IRENE
"Aku cemburu" ungkapnya tanpa keraguan sedikitpun, aku tetap mencoba tak terusik dan fokus pada makan siang seolah-olah aku tak peduli dengan hal itu.
"Rasanya aku ingin seperti Dokter Akbar, bisa dekat sama kamu, makan bareng kamu ___"
"Kenapa? Mas kan udah pernah ngerasain semuanya, kenapa harus cemburu?" kilah ku memotong ucapannya tanpa menoleh sedikitpun ke arahnya.
Aku tidak mengerti dengan sikap mas Juna, kami baru saja bertemu beberapa hari lalu. Jangankan berbicara, menatapnya saja terlalu berat dan sulit untukku. Namun semakin hari sikapnya semakin membuatku bingung, ia tak seharusnya berkata demikian disaat masih ada Jia disisinya karena sama halnya ia mencoba memberi harapan kosong padaku.
"Karena...."kalimatnya menggantung.
"Mungkin aku kangen. Kita pernah lebih dari sedekat itu dulu, mungkin perasaan cemburu ku berasal dari rasa kangenku ke kamu"akunya, ucapannya masih saja selembut itu. Membuat sudut hatiku terenyuh, aku tentu saja tak boleh goyah. Selama 5 tahun aku berjuang untuk menghapus lelaki itu dari hatiku, sudah seharusnya aku tak goyah hanya karena pengakuannya yang bukan apa-apa itu.
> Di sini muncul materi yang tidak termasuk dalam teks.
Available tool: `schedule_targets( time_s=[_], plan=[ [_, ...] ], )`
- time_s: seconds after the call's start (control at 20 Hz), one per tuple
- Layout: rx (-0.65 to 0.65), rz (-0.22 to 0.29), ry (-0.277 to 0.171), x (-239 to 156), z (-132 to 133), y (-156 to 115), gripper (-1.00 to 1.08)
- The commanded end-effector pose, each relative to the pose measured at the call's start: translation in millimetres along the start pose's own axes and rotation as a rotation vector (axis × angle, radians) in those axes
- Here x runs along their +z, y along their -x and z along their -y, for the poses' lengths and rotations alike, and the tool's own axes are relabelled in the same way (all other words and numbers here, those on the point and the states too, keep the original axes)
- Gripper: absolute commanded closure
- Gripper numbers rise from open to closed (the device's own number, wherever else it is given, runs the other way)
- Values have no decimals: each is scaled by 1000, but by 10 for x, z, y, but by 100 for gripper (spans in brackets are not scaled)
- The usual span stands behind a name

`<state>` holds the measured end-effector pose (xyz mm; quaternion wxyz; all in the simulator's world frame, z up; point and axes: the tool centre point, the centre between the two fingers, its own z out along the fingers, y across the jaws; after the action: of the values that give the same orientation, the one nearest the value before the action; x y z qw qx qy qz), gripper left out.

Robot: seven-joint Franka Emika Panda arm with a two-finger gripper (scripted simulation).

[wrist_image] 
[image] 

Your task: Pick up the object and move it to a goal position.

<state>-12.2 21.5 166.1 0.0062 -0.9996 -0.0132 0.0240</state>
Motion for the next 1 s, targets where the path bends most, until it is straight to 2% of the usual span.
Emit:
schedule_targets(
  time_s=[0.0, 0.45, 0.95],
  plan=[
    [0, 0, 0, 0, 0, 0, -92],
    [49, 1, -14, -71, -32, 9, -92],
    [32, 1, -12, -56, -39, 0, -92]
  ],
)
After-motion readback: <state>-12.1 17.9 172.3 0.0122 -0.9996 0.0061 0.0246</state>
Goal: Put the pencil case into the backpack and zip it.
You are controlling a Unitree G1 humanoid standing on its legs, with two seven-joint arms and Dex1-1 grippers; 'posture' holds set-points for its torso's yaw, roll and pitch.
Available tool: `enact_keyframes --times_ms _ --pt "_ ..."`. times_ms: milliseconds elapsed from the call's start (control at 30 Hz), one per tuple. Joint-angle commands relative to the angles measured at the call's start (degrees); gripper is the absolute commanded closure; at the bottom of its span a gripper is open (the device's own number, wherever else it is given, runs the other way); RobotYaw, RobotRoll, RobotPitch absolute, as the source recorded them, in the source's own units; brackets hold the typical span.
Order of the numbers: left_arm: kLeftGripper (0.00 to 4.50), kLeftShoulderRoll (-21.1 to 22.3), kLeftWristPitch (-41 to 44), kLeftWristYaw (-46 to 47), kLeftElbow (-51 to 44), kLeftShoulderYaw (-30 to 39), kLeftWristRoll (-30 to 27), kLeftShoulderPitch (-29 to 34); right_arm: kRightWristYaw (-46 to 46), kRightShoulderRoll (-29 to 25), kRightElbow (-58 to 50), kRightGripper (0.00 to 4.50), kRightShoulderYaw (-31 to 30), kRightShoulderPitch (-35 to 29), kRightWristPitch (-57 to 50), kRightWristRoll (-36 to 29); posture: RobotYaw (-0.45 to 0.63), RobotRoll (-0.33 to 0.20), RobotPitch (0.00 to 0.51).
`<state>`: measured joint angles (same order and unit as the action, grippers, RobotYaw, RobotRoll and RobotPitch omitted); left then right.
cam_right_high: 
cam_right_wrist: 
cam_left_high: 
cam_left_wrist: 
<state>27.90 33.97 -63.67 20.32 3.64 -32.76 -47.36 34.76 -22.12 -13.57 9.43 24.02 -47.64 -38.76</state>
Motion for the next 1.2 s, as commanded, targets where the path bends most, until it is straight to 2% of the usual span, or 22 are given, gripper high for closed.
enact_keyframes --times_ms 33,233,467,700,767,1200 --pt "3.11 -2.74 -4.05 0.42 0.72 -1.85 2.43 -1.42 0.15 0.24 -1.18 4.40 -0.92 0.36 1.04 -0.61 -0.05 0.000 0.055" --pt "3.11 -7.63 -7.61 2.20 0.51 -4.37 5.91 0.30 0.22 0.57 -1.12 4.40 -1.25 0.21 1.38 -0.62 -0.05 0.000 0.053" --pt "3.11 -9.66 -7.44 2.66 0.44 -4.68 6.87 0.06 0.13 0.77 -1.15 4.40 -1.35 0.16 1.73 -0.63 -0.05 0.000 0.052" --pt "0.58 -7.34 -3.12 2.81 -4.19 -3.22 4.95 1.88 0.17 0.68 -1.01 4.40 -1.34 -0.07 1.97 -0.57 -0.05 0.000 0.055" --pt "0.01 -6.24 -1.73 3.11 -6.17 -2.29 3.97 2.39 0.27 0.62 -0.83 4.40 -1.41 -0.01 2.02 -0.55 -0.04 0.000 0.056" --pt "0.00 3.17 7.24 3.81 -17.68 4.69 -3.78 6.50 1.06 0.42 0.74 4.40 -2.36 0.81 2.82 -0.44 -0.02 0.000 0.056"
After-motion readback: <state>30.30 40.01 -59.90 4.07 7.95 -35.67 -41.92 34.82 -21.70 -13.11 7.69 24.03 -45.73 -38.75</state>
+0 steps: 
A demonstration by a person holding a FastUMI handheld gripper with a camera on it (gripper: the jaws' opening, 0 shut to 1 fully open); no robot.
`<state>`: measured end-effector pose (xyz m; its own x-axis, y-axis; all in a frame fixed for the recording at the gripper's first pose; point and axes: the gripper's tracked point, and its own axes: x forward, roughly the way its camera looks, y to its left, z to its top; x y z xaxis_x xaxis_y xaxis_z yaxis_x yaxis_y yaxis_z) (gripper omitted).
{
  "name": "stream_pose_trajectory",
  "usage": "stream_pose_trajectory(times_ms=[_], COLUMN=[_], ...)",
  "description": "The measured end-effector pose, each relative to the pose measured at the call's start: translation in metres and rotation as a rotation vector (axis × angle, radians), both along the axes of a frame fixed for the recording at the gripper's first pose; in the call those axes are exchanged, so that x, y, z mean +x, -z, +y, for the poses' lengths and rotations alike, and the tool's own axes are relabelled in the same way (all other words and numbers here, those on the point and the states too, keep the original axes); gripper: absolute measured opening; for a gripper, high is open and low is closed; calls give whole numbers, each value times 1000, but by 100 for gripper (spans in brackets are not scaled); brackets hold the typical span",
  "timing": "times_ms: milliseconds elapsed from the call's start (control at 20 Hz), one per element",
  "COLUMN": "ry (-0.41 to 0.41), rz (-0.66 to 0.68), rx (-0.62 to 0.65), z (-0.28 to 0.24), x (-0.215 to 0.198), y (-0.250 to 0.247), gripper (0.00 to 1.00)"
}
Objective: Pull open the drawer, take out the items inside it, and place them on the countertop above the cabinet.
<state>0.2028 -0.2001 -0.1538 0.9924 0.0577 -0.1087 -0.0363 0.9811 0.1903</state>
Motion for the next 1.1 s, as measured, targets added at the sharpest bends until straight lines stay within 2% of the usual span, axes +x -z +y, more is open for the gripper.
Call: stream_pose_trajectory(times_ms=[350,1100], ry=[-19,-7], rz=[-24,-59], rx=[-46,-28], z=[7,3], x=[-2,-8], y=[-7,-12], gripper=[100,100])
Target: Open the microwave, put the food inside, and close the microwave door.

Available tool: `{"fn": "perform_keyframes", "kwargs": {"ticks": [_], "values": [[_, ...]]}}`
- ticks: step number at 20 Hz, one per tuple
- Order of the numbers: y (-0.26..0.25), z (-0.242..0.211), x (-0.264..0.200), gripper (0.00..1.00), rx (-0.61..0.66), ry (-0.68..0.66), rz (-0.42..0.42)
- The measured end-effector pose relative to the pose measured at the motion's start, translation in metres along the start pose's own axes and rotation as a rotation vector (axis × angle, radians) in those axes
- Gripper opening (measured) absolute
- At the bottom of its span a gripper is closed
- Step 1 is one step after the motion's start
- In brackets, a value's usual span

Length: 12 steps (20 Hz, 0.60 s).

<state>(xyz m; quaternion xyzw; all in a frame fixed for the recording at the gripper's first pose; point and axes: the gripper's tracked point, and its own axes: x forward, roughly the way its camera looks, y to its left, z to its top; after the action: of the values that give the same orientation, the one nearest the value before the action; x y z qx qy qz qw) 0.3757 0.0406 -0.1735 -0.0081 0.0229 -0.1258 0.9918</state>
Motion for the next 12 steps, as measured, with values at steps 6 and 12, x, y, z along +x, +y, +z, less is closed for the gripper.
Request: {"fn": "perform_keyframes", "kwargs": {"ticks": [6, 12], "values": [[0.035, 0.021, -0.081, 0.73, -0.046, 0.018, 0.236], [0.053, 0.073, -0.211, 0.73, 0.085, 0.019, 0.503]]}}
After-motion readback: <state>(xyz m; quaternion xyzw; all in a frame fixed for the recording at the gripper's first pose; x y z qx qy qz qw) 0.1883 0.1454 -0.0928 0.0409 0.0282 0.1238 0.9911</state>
"Mas..." Kuletakkan alat makanku di atas nampan makan yang hampir bersih karena aku yang sudah lebih dulu kehilangan selera makan. Rasanya aku ingin cepat pergi dari hadapan lelaki itu
"Hmm.." Sahutnya, lantas memfokuskan pandangannya padaku. Menjadikan kami saling bertukar pandang.
"Rasanya mulai aneh kalau mas mengungkit masa lalu. Mungkin wajar sesekali rindu, tapi aku harap kedepannya mas gak usah mengungkit hal yang sudah berlalu. Jalan kita sudah beda, jadi ayo fokus di jalan masing-masing." Kutegaskan padanya sekali lagi bahwa aku tak akan pernah goyah. Jika aku goyah, semua hal yang dulu pernah terjadi bisa saja terulang lagi.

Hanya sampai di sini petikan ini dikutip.